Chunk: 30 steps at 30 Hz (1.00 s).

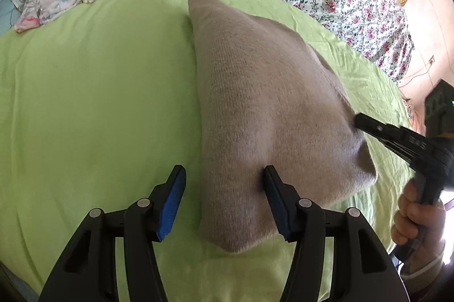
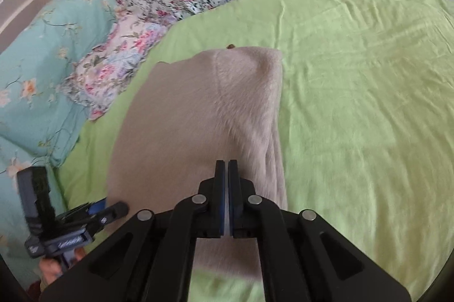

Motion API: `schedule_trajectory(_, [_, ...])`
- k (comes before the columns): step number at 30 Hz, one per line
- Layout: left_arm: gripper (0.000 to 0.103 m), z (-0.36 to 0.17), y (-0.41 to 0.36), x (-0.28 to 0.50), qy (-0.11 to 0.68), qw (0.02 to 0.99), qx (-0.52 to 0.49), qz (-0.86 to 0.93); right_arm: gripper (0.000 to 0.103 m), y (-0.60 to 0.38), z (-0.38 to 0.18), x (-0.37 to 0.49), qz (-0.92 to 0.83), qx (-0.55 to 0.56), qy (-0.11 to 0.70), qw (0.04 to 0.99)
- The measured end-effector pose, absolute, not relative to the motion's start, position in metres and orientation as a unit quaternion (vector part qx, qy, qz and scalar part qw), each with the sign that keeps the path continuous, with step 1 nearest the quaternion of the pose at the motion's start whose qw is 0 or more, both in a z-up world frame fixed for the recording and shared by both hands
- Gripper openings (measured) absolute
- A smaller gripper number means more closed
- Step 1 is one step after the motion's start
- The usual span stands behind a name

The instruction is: Fold small clothes

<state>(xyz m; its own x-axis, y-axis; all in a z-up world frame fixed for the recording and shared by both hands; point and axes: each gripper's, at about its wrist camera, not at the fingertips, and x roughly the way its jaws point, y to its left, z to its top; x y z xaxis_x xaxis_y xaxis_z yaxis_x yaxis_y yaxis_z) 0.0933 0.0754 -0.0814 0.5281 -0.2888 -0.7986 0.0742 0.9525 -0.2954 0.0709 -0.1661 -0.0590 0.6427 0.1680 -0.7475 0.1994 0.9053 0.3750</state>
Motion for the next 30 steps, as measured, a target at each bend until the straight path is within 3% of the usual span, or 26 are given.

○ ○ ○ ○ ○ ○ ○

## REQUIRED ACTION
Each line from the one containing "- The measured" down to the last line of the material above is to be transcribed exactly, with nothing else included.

## TASK OUTPUT
- The measured end-effector pose, absolute, not relative to the motion's start, position in metres and orientation as a unit quaternion (vector part qx, qy, qz and scalar part qw), each with the sign that keeps the path continuous, with step 1 nearest the quaternion of the pose at the motion's start whose qw is 0 or more, both in a z-up world frame fixed for the recording and shared by both hands
- Gripper openings (measured) absolute
- A smaller gripper number means more closed
- Step 1 is one step after the motion's start
- The usual span stands behind a name

The instruction is: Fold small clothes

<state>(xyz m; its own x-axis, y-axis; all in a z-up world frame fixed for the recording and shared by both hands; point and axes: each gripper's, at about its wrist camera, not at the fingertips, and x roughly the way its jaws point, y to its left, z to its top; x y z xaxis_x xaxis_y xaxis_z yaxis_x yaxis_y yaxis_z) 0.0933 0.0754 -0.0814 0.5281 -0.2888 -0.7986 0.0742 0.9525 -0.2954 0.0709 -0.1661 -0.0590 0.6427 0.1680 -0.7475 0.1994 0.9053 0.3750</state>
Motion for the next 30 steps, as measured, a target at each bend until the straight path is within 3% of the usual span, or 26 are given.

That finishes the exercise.